The RAE would be in charge of supervising, inspecting and maintaining control of the activities of “foreign agents” in El Salvador. Fulfilling the same inquisitive function as in Nicaragua, a biannual report would be drawn up from this register to be sent to the Attorney General’s Office, to be analyzed in light of the Law Against Money and Asset Laundering.

In Nicaragua, in practice, non-governmental organizations had to dissolve because they were unable to comply with the requirements. Those who signed up with the Government are dying little by little, as they have to report the same transactions up to three times in the same week. The delivery of documentation is complicated, and administrative fines are decided arbitrarily by the employees.

Trying to disassociate himself from the comparisons between the two Central American countries, Bukele claimed that the new Salvadoran law was inspired by the North American FARA (Law of Registration of Foreign Agents, its acronym in English). However, US policy does not include under the term “agent of a foreign principal” any news service, press, or association organized under its laws. In the US country, newspapers and magazines are not subject to this law if their employees and directors are US citizens and if the agencies are not directed, controlled and supervised by foreign capital. Bukele’s law omits this exception, leaving Salvadoran media under the law. Although several of them are funded by international organizations and publicly report this on their websites, with reports of accountability, they are not controlled or receive nominations from their financiers.

Something similar happened in Nicaragua. International donors and organizations receiving cooperation declared their programs to the Ministries of Foreign Affairs and Government, which gave their approval. At the same time, the organizations were governed by the national legal framework and paid the corresponding taxes. However, after the 2018 protests cracked down and the election dispute settled last June, Ortega began using the Foreign Agents Act to silence organizations and journalists who documented these facts and denounced recurring human rights violations.

“I who face the Foreign Agents Act in Nicaragua, who go through this ordeal of bureaucratic obstacles and fines every week, when I see Bukele’s I feel it’s the same thing,” said the director of a Nicaraguan NGO who preferred to remain anonymous , for fear of reprisals. “The point is that both laws are based on political arbitrariness. In other words, it only leaves two ways out: either you dissolve the institution or face this labyrinth of obstacles that make it impossible to even buy a broom”, he insisted.

One of the most controversial points in Bukele’s legislation states that organizations subject to the law will have to pay a 40% tax on each financial transaction, disbursement or transfer originating from resources of “foreign principals”.
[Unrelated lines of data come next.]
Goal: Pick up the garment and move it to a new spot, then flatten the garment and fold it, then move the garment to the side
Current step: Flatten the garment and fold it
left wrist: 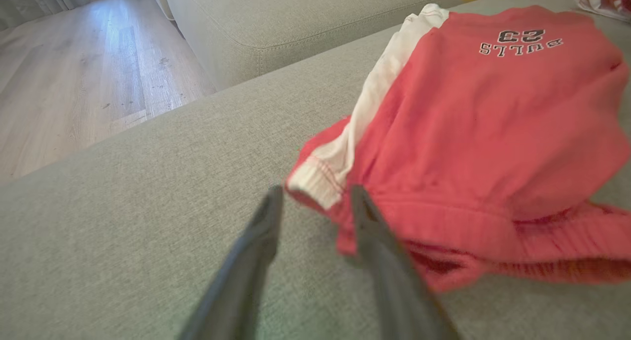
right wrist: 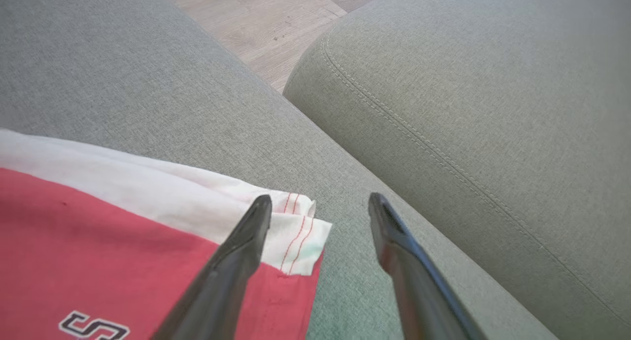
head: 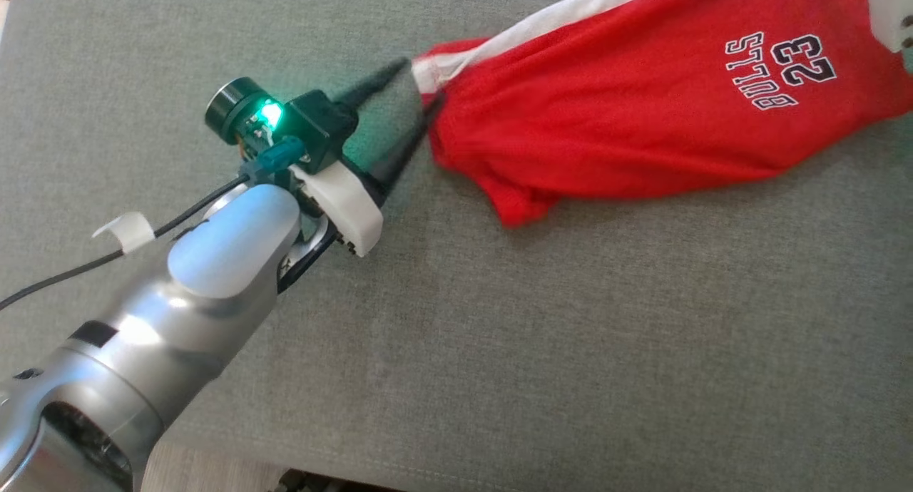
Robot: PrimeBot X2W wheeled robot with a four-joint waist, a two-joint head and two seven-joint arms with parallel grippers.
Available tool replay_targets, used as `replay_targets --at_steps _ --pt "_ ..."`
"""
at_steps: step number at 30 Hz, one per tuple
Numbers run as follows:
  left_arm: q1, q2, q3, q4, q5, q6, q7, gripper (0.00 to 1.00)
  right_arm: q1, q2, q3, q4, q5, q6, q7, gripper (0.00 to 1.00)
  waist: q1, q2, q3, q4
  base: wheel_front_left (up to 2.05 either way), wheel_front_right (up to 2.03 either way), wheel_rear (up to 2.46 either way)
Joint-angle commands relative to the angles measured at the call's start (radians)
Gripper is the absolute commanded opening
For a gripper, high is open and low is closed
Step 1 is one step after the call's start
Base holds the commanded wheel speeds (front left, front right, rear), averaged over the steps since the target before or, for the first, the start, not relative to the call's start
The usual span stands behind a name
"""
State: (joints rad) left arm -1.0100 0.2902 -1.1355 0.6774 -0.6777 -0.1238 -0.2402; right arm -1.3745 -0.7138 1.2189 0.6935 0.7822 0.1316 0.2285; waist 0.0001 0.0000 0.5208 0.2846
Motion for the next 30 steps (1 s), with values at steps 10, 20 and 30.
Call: replay_targets --at_steps 10,20,30 --pt "-0.006 0.049 0.102 0.026 -0.021 0.034 -0.020 1.00 0.004 0.070 -0.085 0.096 0.093 -0.001 -0.199 1.00 -0.0001 0.0000 -0.090 -0.069 0.00 0.00 0.00" --pt "0.178 0.066 0.448 -0.258 -0.002 0.150 -0.021 1.00 0.154 0.152 -0.214 0.139 0.129 -0.001 -0.465 1.00 -0.0001 0.0000 -0.233 -0.152 0.00 0.00 0.00" --pt "0.451 0.014 0.696 -0.412 0.053 0.180 -0.021 1.00 0.442 0.258 -0.594 0.036 0.076 -0.001 -0.490 1.00 -0.0001 0.0000 -0.335 -0.220 0.00 0.00 0.00"
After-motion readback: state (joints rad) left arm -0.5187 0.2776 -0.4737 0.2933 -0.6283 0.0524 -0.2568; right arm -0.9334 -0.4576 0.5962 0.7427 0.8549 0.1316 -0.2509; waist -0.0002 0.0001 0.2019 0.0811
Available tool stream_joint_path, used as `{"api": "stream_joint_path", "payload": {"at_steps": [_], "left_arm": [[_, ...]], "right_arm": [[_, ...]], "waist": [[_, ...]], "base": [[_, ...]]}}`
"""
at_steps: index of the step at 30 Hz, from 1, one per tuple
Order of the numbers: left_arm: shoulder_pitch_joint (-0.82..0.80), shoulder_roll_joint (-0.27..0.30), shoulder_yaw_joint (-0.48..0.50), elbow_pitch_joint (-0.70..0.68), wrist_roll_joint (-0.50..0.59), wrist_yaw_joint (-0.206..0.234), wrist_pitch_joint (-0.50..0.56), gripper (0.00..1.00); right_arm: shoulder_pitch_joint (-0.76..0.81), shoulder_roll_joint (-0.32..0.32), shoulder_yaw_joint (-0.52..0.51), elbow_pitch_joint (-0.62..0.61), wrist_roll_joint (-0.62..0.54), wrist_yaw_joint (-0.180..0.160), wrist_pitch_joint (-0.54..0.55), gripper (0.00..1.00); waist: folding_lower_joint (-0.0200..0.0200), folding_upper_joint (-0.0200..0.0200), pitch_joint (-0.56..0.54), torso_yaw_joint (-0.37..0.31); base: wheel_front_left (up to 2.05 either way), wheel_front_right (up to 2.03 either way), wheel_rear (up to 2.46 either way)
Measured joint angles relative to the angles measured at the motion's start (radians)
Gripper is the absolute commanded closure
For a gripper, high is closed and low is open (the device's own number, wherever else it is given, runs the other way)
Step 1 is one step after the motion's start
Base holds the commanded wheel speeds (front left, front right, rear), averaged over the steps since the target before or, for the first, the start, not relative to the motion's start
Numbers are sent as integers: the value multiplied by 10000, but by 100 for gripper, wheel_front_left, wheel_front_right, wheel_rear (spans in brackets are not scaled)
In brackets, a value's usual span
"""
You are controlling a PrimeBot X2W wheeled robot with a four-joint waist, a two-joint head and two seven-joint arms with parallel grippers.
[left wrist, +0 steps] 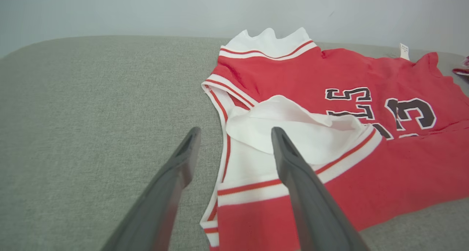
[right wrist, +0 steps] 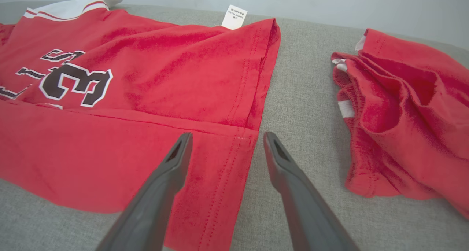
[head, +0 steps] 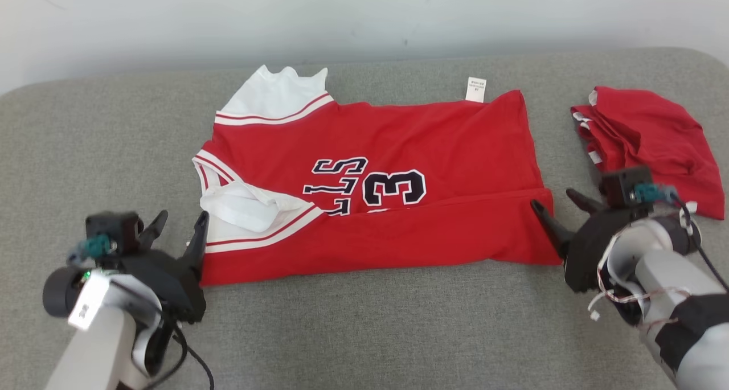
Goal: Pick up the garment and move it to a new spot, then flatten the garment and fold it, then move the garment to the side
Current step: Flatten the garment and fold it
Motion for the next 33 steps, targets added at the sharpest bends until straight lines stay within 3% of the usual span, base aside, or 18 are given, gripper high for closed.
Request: {"api": "stream_joint_path", "payload": {"at_steps": [6, 18, 33], "left_arm": [[913, -33, 46, -546, 117, 437, -704, 0], [1721, -132, -61, -698, 313, 813, -1131, 0], [1695, -67, -205, -330, 500, 907, -1106, 0]], "right_arm": [[709, -71, -56, -65, 6, 0, -500, 0], [1261, -88, -86, -151, 23, -194, -941, 0], [1218, 153, -65, -174, 21, -401, -997, 0]], "waist": [[0, 0, -210, 3], [0, 0, -281, 3], [1, 0, 180, -70]], "base": [[0, 0, 0], [0, 0, 0], [0, 0, 0]]}}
Government legislator Christian Guevara, who received the proposal at the Salvadoran legislative palace, posted messages addressed to the magazine on his Twitter account. cat closed and to the newspaper El Faro, respected independent media that published cases of corruption and nepotism. “You will have to declare,” threatened Guevara. “In a few days, 40% of what the Open Society and other of its funders give them will be for taxes. That’s more works, streets, hospitals and health. What the people want. Enough of money for interferences, marches, succulent salaries and luxury offices. It’s over for you,” he wrote.
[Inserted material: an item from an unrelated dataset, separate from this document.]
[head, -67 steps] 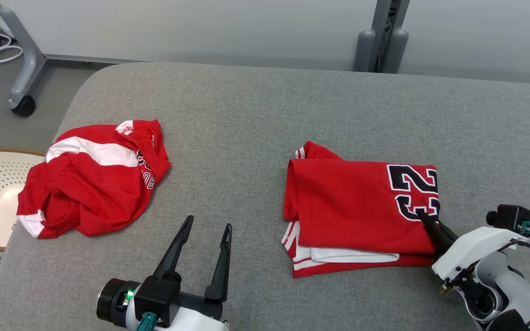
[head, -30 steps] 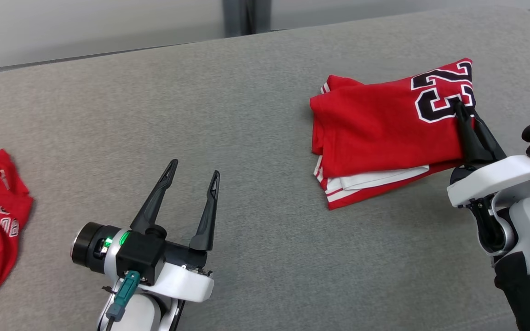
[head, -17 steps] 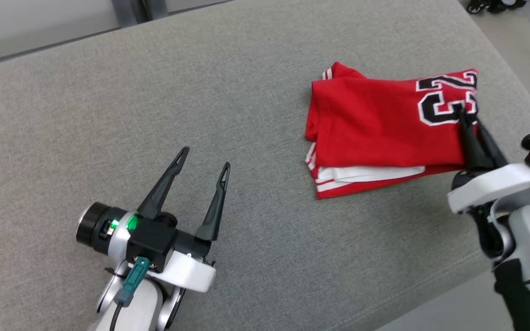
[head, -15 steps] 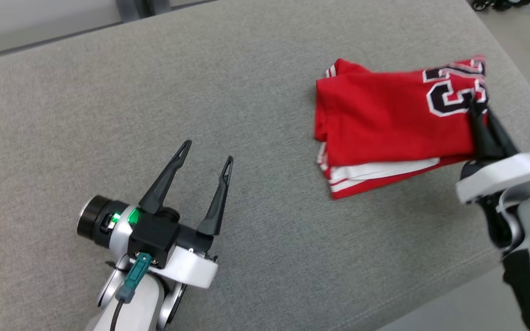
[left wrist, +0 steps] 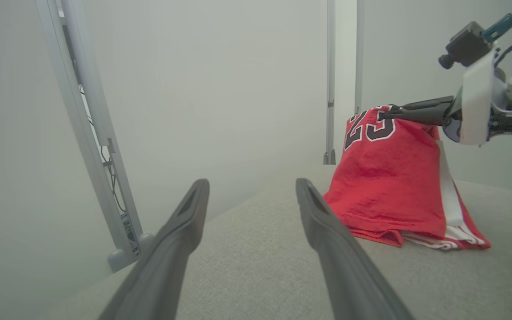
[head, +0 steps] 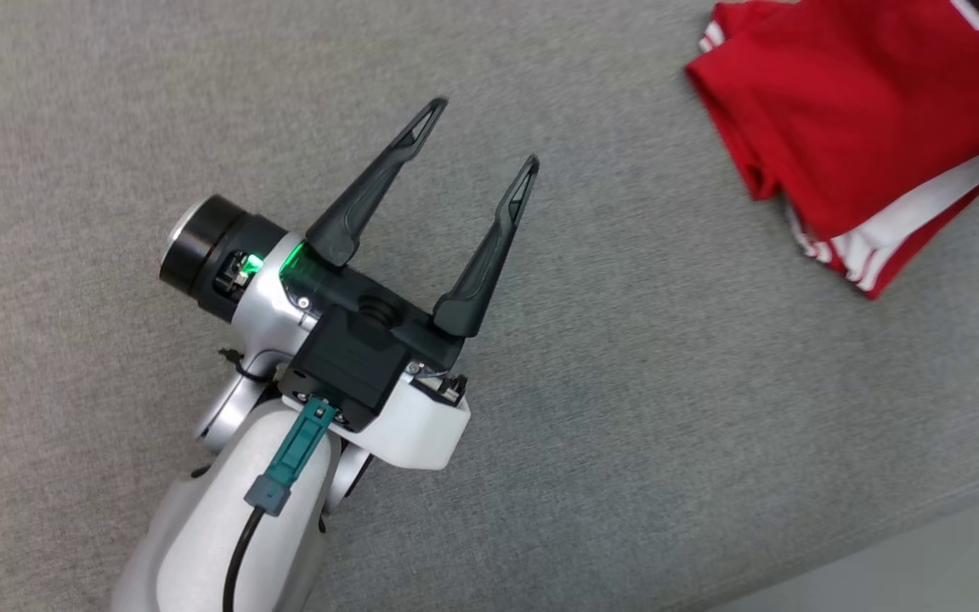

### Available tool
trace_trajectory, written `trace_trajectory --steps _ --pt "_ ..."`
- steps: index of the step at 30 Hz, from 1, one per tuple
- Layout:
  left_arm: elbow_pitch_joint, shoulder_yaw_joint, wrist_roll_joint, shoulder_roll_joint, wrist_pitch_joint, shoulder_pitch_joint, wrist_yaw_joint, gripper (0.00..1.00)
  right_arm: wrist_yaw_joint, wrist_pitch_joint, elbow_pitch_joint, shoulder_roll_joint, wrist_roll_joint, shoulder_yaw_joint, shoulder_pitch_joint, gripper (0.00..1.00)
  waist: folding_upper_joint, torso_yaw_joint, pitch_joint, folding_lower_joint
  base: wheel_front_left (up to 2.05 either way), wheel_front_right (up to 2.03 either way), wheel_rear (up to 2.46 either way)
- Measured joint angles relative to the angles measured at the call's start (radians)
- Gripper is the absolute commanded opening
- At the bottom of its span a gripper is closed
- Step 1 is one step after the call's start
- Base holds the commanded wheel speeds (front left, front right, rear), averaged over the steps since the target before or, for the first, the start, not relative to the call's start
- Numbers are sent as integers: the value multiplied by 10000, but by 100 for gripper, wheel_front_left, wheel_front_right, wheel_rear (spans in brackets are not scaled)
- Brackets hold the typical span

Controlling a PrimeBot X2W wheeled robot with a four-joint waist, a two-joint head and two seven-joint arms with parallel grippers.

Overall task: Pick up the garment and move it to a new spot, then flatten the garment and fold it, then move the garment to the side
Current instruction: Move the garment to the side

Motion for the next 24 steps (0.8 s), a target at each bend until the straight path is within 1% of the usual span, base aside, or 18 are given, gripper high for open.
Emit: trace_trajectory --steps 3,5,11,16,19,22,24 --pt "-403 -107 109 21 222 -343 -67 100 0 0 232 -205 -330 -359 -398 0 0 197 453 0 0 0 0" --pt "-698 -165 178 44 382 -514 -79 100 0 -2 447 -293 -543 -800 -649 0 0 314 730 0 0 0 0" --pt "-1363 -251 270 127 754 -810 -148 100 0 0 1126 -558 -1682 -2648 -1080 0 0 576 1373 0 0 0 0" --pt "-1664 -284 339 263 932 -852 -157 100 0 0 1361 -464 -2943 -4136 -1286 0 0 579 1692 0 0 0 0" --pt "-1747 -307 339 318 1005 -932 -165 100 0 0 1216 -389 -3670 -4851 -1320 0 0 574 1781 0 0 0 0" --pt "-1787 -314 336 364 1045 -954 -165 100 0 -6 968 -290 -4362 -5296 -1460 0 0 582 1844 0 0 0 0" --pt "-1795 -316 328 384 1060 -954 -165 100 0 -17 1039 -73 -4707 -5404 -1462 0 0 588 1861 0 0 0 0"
Bukele tried to contain the reaction and later said that “the tax does not apply to donations to social programs and projects, only to political activities that are carried out at the request of a foreign agent.” With a loyal majority in the Legislative, it is expected that the Foreign Agents Act presented by Bukele will be approved to face, according to the president’s words that could have been said by Daniel Ortega, the “oligarchy” that appropriated “an ideological apparatus ”, referring to foundations, think tanks, media and NGOs.